*Exercise prompt*
Exact copy, pictures excluded: please retype every record below.
* * *
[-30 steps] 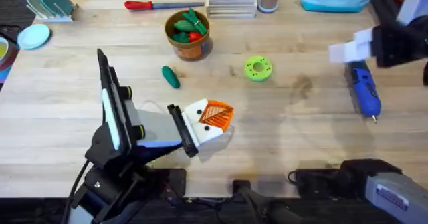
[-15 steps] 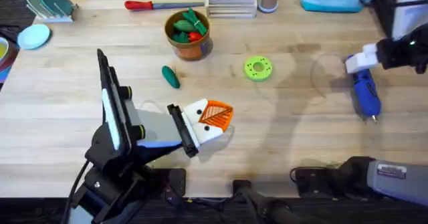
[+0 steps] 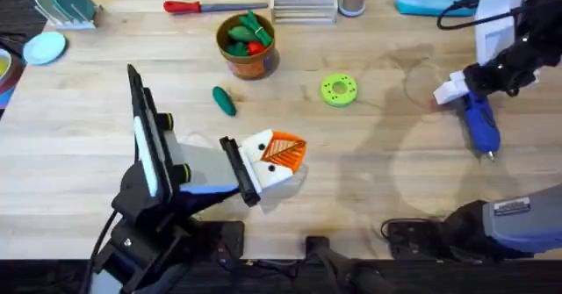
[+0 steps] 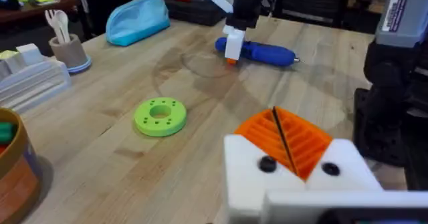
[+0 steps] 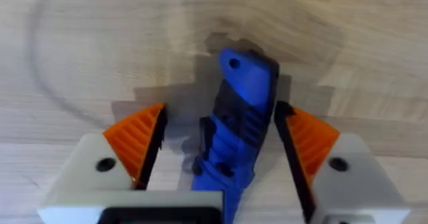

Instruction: Pick up the gripper from the table and insert it into the empty holder that is missing its gripper. Then pick up a screw, insert it into the mounting hole, and use the screwdriver to tighten it. Finally, clean up the table by picking up the vegetable and placing it into the bucket.

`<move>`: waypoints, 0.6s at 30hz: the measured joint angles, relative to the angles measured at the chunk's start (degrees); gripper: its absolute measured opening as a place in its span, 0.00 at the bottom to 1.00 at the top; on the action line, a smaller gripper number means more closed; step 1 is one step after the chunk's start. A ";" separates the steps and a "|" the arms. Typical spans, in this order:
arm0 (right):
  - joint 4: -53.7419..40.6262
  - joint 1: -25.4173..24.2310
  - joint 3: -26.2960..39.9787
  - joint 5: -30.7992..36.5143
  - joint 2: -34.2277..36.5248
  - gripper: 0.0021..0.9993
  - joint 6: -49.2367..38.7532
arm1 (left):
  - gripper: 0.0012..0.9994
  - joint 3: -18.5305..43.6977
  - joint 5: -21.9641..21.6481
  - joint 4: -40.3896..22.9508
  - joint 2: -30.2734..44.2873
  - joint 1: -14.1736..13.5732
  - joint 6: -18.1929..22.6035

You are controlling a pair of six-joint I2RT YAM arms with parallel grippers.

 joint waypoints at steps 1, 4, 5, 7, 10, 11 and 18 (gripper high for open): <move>0.00 -0.42 0.07 -0.58 0.04 0.99 0.02 | 0.00 0.00 0.00 0.00 0.00 0.00 0.00; -0.02 -1.57 0.40 -2.47 0.79 0.99 0.17 | 0.00 0.00 0.00 0.00 0.02 0.00 0.00; -0.05 -1.84 0.50 -2.95 0.96 0.99 0.17 | 0.00 0.00 -0.01 0.00 0.01 0.00 0.00; -0.15 -2.33 0.60 -3.67 1.16 0.99 0.20 | 0.00 0.00 -0.02 0.00 0.00 0.00 0.00; -0.46 -3.12 0.70 -4.67 1.40 0.99 0.89 | 0.00 0.00 0.00 0.00 0.02 0.00 0.00; -0.51 -3.40 0.68 -5.01 1.40 0.99 1.23 | 0.00 0.00 0.00 0.00 0.02 0.00 0.00; -0.87 -4.30 0.75 -7.23 1.66 0.78 2.42 | 0.00 0.00 0.00 0.00 0.02 0.00 0.00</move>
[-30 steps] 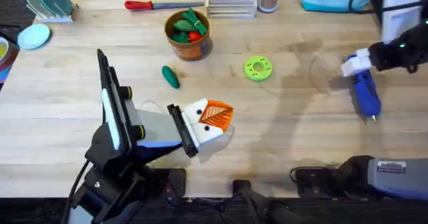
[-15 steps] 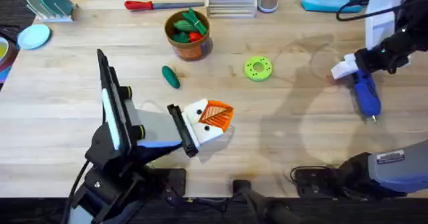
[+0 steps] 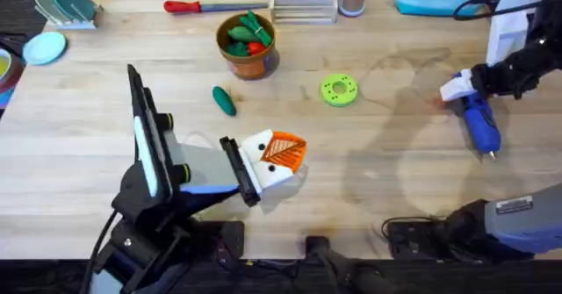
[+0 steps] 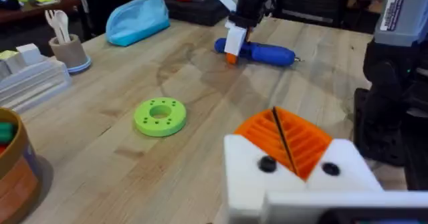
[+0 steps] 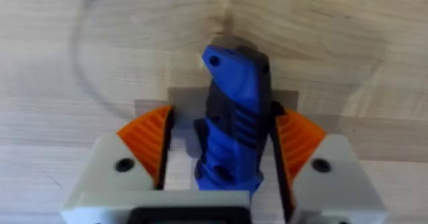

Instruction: Pick up the gripper from the table and insert it into the empty holder that is missing its gripper. Then pick up a screw, insert it into the mounting hole, and use the screwdriver to tighten it. Finally, clean up the table by picking up the vegetable and placing it into the bucket.

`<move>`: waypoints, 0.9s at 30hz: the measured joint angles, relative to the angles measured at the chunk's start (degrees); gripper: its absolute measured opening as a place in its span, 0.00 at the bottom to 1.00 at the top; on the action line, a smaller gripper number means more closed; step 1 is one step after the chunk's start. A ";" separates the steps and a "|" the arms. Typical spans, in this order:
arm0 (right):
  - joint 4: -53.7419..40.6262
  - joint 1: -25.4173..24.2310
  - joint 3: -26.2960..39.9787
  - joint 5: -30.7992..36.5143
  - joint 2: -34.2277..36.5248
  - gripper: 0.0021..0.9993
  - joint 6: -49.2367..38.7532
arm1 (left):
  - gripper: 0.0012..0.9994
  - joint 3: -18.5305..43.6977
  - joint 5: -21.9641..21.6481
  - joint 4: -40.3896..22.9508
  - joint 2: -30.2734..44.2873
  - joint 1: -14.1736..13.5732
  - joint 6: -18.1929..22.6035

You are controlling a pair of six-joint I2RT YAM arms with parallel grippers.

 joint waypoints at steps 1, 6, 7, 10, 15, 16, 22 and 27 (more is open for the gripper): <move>0.06 -0.04 0.02 0.02 0.00 0.74 0.00 | 0.00 0.00 0.01 0.00 0.00 0.00 0.00; 0.45 -0.29 0.04 0.16 0.00 0.58 0.23 | 0.00 0.00 -0.01 0.00 -0.02 0.00 0.00; 0.47 -0.28 0.04 0.19 0.00 0.53 0.29 | 0.00 0.00 -0.01 0.00 -0.01 0.00 -0.01; 1.30 -0.37 0.04 1.33 0.10 0.27 0.12 | 0.00 0.00 -0.01 0.00 0.00 0.00 0.00; 2.14 -0.50 0.26 2.95 0.66 0.02 0.14 | 0.00 0.00 0.01 0.00 0.00 0.00 0.00; 2.07 -0.50 0.26 3.04 0.66 0.02 0.15 | 0.00 0.00 -0.01 0.00 0.00 0.00 0.00; 1.87 -0.50 0.26 3.08 0.46 0.02 0.14 | 0.00 0.00 -0.01 0.00 0.00 0.00 0.00; -0.32 -0.50 0.22 3.08 -1.17 0.02 1.58 | 0.00 0.00 -0.01 0.00 0.00 0.00 0.00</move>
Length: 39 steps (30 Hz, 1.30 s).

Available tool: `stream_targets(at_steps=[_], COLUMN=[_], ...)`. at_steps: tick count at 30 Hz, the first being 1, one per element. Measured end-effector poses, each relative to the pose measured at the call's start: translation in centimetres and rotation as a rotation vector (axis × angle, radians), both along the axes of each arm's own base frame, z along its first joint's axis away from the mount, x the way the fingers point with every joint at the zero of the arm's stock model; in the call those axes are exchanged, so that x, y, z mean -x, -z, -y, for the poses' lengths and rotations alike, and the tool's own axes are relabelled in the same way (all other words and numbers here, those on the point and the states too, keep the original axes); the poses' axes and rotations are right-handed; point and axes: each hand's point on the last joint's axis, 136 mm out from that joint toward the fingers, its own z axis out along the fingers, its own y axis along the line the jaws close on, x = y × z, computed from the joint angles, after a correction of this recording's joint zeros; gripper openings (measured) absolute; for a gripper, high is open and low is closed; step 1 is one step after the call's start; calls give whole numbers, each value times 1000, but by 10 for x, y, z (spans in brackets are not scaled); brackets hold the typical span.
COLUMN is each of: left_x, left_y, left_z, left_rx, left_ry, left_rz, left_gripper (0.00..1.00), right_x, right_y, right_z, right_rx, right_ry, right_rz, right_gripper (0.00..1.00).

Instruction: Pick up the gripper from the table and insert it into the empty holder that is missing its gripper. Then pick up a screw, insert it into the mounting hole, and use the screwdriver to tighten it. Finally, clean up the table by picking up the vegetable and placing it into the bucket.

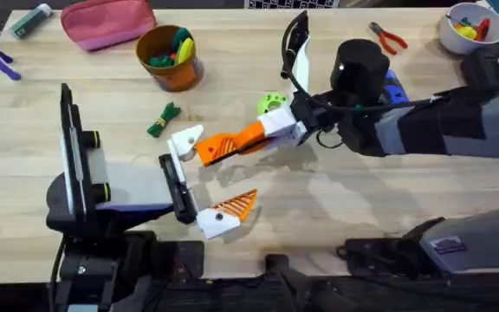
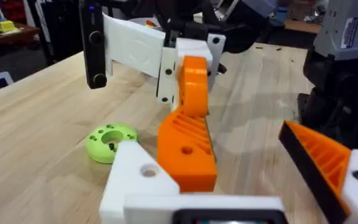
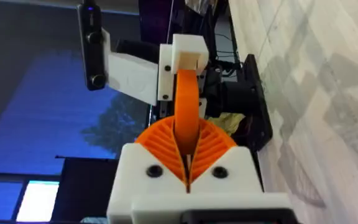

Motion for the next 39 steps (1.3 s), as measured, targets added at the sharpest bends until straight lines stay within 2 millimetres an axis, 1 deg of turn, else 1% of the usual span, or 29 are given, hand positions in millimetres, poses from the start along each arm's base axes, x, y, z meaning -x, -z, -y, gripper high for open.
stream_targets(at_steps=[14, 23, 39], left_x=[0, 0, 0], left_y=[0, 0, 0], left_z=[0, 0, 0], left_rx=[0, 0, 2], left_ry=[0, 0, -2], left_rz=[-1, -1, -5], left_gripper=[985, 985, 985], right_x=[-6, -4, -11], right_y=[3, 3, 4], right_z=[-10, -21, -24], right_rx=[13, 19, 32], right_ry=[59, 75, 118], right_rz=[20, 34, 22], right_gripper=[9, 9, 9])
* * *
*Solution to the exercise*
[-30 steps] 
[-15 steps] 
[+0 steps] 
[+0 steps] 
[+0 steps] 

Instruction: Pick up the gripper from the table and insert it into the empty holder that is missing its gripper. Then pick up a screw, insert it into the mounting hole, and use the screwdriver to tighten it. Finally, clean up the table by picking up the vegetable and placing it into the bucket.

`<move>`: waypoints, 0.6s at 30hz: the measured joint angles, relative to the angles measured at the chunk's start (degrees); gripper: its absolute measured opening as a place in its span, 0.00 at the bottom to 1.00 at the top; on the action line, a smaller gripper number means more closed; step 1 is one step after the chunk's start. A ";" separates the steps and a "|" the arms. Typical spans, in this order:
arm0 (right):
  - joint 4: -53.7419..40.6262
  - joint 1: -25.4173..24.2310
  - joint 3: -26.2960..39.9787
  - joint 5: -30.7992..36.5143
  - joint 2: -34.2277..36.5248
  - gripper: 0.0021..0.9993
  - joint 6: -49.2367..38.7532
arm1 (left):
  - gripper: 0.0012..0.9994
  - joint 3: -18.5305..43.6977
  - joint 5: -21.9641..21.6481
  - joint 4: -40.3896..22.9508
  - joint 2: -30.2734..44.2873
  - joint 1: -14.1736..13.5732
  - joint 6: -18.1929..22.6035

You are controlling a pair of six-joint I2RT YAM arms with parallel grippers.

 joint waypoints at steps 1, 4, 5, 7, 10, 11 and 18 (gripper high for open): <move>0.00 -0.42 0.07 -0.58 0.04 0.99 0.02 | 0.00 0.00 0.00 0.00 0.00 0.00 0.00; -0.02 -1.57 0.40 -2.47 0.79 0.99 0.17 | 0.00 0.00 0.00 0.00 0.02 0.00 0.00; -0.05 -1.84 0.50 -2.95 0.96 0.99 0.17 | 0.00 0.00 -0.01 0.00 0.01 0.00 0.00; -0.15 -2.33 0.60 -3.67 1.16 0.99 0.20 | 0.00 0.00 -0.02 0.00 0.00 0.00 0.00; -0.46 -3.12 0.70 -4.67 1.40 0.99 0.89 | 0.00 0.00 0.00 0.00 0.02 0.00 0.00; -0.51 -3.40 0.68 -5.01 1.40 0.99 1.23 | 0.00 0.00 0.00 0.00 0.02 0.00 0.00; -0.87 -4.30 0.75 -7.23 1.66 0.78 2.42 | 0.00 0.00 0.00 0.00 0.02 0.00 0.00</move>
[-30 steps] 
[-15 steps] 
[+0 steps] 
[+0 steps] 
[+0 steps] 

Instruction: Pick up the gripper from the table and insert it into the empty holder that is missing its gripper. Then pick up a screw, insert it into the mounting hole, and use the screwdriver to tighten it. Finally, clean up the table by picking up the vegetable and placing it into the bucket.

`<move>`: waypoints, 0.9s at 30hz: the measured joint angles, relative to the angles measured at the chunk's start (degrees); gripper: its absolute measured opening as a place in its span, 0.00 at the bottom to 1.00 at the top; on the action line, a smaller gripper number means more closed; step 1 is one step after the chunk's start. A ";" separates the steps and a "|" the arms. Typical spans, in this order:
arm0 (right):
  - joint 4: -53.7419..40.6262
  - joint 1: -25.4173..24.2310
  - joint 3: -26.2960..39.9787
  - joint 5: -30.7992..36.5143
  - joint 2: -34.2277..36.5248
  - gripper: 0.0021..0.9993
  - joint 6: -49.2367..38.7532
arm1 (left):
  - gripper: 0.0012..0.9994
  - joint 3: -18.5305..43.6977
  - joint 5: -21.9641..21.6481
  - joint 4: -40.3896..22.9508
  - joint 2: -30.2734..44.2873
  - joint 1: -14.1736..13.5732
  - joint 6: -18.1929..22.6035

You are controlling a pair of six-joint I2RT YAM arms with parallel grippers.

 joint waypoints at steps 1, 6, 7, 10, 15, 16, 22 and 27 (more is open for the gripper): <move>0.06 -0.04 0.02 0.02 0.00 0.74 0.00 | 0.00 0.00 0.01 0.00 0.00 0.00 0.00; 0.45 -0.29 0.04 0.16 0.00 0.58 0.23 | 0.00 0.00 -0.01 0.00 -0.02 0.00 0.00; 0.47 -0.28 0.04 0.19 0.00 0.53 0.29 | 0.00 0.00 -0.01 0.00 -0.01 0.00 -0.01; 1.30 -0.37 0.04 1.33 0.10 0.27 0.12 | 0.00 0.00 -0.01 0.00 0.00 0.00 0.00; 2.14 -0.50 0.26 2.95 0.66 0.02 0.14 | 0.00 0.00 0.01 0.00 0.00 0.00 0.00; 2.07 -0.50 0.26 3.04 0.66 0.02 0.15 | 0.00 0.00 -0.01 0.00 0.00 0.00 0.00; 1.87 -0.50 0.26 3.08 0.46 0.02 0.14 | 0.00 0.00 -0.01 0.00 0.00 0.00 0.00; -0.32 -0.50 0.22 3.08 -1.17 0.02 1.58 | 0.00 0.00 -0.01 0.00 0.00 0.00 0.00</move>
Length: 39 steps (30 Hz, 1.30 s).

Available tool: `stream_targets(at_steps=[_], COLUMN=[_], ...)`. at_steps: tick count at 30 Hz, the first being 1, one per element. Measured end-effector poses, each relative to the pose measured at the call's start: translation in centimetres and rotation as a rotation vector (axis × angle, radians), both along the axes of each arm's own base frame, z along its first joint's axis away from the mount, x the way the fingers point with every joint at the zero of the arm's stock model; in the call those axes are exchanged, so that x, y, z mean -x, -z, -y, for the poses' lengths and rotations alike, and the tool's own axes are relabelled in the same way (all other words and numbers here, those on the point and the states too, keep the original axes); the poses' axes and rotations are right-handed; point and axes: each hand's point on the last joint's axis, 136 mm out from that joint toward the fingers, its own z axis out along the fingers, its own y axis along the line the jaws close on, x = y × z, computed from the joint angles, after a correction of this recording's joint zeros; gripper openings (measured) absolute; for a gripper, high is open and low is closed; step 1 is one step after the call's start; calls give whole numbers, each value times 1000, but by 10 for x, y, z (spans in brackets are not scaled); brackets hold the typical span.
COLUMN is each of: left_x, left_y, left_z, left_rx, left_ry, left_rz, left_gripper (0.00..1.00), right_x, right_y, right_z, right_rx, right_ry, right_rz, right_gripper (0.00..1.00).

Instruction: Pick up the gripper from the table and insert it into the empty holder that is missing its gripper. Then pick up a screw, insert it into the mounting hole, and use the screwdriver to tighten it. Finally, clean up the table by picking up the vegetable and placing it into the bucket.


Motion for the next 39 steps (1.3 s), as measured, targets added at the sharpest bends until straight lines stay within 2 millimetres an axis, 1 deg of turn, else 1% of the usual span, or 29 are given, hand positions in millimetres, poses from the start along each arm's base axes, x, y, z meaning -x, -z, -y, gripper high for open.
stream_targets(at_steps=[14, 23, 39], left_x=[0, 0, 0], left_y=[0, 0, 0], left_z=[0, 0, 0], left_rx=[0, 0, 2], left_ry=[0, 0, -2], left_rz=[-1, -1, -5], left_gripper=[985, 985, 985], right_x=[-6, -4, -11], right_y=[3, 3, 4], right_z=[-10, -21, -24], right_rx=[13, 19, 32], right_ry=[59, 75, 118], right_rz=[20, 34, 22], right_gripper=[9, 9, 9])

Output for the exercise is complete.